Exercise description. In the records below, find the line with "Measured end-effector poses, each" and the line with "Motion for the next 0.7". Print both exactly, along with every line between them, and no other line.

Task data.

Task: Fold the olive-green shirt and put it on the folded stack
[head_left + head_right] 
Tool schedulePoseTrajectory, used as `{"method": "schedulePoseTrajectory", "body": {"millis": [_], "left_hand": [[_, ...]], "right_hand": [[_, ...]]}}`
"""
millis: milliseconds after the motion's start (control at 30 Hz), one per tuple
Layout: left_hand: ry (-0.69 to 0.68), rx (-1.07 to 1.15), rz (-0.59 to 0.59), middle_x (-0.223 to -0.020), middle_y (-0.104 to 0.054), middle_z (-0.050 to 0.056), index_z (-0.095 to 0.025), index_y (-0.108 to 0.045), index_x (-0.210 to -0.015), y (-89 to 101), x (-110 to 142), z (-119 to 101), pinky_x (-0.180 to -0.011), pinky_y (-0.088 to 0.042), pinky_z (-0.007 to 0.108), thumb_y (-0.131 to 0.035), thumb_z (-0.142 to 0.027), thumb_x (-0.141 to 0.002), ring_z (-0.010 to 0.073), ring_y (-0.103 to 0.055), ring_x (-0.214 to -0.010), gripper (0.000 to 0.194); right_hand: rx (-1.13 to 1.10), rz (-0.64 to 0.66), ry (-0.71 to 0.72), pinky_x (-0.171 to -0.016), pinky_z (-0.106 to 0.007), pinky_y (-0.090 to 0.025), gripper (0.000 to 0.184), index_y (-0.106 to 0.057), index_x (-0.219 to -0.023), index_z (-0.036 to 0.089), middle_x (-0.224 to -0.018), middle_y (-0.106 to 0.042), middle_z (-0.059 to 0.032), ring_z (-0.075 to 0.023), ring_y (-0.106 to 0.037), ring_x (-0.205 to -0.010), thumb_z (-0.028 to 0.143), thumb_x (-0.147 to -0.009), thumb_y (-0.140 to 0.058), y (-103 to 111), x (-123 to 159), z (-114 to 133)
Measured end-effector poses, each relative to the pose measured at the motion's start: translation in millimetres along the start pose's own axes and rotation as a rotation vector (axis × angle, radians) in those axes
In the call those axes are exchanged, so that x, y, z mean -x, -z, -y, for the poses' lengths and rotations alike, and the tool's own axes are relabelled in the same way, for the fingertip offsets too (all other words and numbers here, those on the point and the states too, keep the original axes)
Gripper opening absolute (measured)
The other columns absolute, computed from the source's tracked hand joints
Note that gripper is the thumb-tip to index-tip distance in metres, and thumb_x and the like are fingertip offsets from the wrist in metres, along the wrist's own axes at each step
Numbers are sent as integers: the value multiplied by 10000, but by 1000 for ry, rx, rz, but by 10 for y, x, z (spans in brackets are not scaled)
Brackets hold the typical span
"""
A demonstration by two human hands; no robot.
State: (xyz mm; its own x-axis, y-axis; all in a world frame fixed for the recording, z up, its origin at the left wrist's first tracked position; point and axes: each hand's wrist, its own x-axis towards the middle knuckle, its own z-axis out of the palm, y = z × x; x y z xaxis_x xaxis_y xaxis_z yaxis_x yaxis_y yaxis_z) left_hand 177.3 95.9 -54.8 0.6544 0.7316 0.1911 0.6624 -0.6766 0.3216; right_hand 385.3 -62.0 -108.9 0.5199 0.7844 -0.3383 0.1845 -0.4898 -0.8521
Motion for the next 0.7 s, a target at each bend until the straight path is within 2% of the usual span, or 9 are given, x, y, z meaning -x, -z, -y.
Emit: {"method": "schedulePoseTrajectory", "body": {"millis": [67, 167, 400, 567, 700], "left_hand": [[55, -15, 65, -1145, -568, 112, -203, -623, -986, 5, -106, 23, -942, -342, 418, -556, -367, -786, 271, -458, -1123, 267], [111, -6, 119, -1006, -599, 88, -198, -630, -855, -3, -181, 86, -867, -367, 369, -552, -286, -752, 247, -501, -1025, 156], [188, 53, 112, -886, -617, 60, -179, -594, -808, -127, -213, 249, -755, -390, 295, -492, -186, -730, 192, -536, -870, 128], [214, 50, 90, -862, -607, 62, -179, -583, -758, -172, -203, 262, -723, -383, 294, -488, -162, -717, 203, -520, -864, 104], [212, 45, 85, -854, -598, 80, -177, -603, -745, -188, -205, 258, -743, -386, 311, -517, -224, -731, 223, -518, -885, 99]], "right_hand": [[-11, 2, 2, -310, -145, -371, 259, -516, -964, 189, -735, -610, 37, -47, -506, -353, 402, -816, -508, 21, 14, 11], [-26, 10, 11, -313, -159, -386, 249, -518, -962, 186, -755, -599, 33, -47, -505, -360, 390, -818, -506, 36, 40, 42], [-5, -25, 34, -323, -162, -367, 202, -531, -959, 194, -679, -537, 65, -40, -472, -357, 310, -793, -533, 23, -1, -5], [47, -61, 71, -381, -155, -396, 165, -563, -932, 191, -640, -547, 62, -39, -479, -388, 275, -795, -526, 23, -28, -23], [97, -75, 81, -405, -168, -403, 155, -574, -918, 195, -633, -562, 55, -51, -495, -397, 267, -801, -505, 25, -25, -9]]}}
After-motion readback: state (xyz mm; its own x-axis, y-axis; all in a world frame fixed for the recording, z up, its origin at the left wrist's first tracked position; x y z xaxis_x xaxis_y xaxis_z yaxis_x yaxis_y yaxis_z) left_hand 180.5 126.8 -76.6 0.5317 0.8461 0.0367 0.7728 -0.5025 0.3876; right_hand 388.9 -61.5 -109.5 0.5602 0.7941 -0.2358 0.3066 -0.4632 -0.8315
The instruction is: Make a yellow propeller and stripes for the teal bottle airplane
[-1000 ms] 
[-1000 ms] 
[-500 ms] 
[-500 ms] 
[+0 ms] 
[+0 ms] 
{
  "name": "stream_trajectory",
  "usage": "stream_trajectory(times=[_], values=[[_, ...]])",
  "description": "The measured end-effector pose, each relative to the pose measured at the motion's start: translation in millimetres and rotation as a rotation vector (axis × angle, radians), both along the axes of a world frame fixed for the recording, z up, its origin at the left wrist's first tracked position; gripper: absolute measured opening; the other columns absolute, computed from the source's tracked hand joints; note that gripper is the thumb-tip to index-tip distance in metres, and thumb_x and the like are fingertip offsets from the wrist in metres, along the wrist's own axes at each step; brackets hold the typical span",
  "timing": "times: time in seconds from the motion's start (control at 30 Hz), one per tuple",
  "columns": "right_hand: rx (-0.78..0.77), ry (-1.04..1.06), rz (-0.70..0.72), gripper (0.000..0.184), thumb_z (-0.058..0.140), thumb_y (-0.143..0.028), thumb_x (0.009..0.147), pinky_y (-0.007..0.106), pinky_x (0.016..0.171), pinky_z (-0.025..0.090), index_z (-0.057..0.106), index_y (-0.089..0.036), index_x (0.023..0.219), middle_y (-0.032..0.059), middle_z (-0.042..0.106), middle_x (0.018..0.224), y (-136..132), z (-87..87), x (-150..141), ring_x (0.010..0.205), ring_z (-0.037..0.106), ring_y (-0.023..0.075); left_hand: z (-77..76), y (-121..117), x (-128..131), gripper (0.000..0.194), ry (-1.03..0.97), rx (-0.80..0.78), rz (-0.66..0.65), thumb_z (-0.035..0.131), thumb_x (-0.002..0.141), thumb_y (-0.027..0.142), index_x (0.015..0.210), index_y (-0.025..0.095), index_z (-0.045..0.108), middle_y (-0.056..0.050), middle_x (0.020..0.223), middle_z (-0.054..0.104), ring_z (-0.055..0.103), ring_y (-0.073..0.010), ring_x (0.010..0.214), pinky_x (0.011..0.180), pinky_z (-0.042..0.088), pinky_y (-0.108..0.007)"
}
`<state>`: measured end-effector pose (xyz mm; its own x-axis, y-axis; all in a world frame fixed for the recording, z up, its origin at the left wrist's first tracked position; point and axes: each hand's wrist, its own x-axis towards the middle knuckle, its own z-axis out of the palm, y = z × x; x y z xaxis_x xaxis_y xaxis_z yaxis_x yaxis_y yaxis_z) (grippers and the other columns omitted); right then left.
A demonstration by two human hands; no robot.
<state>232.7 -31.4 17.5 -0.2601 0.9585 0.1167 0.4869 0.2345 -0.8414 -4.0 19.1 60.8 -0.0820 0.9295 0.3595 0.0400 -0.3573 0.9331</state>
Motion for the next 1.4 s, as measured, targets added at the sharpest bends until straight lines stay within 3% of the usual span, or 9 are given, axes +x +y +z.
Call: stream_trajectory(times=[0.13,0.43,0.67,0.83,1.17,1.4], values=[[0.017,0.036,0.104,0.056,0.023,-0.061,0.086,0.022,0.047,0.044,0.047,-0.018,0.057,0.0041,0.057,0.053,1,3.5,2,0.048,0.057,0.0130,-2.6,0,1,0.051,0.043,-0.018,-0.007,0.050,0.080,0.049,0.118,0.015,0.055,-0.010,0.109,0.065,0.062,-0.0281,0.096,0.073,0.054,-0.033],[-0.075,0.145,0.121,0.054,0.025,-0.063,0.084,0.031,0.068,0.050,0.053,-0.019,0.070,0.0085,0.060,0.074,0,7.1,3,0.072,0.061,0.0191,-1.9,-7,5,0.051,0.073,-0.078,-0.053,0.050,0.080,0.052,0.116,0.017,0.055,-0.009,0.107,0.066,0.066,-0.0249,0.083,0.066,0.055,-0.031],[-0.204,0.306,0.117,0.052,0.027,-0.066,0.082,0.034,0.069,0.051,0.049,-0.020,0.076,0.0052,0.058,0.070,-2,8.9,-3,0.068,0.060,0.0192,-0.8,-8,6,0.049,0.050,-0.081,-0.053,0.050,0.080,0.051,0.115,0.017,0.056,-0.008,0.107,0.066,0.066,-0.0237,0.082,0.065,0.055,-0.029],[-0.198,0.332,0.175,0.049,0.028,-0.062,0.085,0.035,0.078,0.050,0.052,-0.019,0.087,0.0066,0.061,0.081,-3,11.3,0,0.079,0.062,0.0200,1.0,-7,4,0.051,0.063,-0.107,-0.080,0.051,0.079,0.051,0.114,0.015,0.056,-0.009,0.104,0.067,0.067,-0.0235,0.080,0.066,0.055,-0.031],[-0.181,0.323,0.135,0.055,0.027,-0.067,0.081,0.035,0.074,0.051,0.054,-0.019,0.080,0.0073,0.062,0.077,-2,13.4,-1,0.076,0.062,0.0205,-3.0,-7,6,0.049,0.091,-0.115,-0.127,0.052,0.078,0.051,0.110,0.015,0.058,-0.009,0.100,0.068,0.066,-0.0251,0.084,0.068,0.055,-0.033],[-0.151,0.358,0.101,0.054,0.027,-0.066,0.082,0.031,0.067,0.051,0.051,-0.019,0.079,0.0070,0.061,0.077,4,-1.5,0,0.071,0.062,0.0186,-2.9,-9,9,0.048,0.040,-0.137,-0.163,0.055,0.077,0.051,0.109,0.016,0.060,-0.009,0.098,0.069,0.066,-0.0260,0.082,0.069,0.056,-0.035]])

Result.
Measured end-effector poses, each relative to the pose measured at the motion's start: translation in millimetres along the start pose's own axes and rotation as a rotation vector (axis × angle, radians) in those axes
In the call those axes are exchanged, so that x, y, z mean -x, -z, -y, for the poses' lengths and rotations alike, and the tool's own axes are relabelled in the same way, for the fingertip offsets too (all other words and numbers here, those on the point and the states too, keep the original axes)
Gripper opening absolute (measured)
The other columns absolute, computed from the source's tracked hand joints
Note that gripper is the thumb-tip to index-tip distance in metres, and thumb_x and the like are fingertip offsets from the wrist in metres, along the wrist's own axes at each step
Numbers are sent as integers: the value multiplied by 10000, but by 1000 for ry, rx, rz, but by 10 for y, x, z (spans in brackets are not scaled)
Brackets hold the typical span
"""
A demonstration by two human hands; no robot.
State: (xyz mm; its own x-axis, y-axis; all in a world frame fixed for the recording, z up, its origin at the left wrist's first tracked position; point and axes: each hand's wrist, its own x-axis towards the middle knuckle, its own z-axis out of the palm, y = z × x; x y z xaxis_x xaxis_y xaxis_z yaxis_x yaxis_y yaxis_z) left_hand 177.3 95.9 -54.8 0.6544 0.7316 0.1911 0.6624 -0.6766 0.3216; right_hand 385.3 -62.0 -108.9 0.5199 0.7844 -0.3383 0.1845 -0.4898 -0.8521
Motion for the next 0.7 s, a target at each bend until the straight path is within 2% of the usual span, or 9 are given, x, y, z meaning -x, -z, -y.

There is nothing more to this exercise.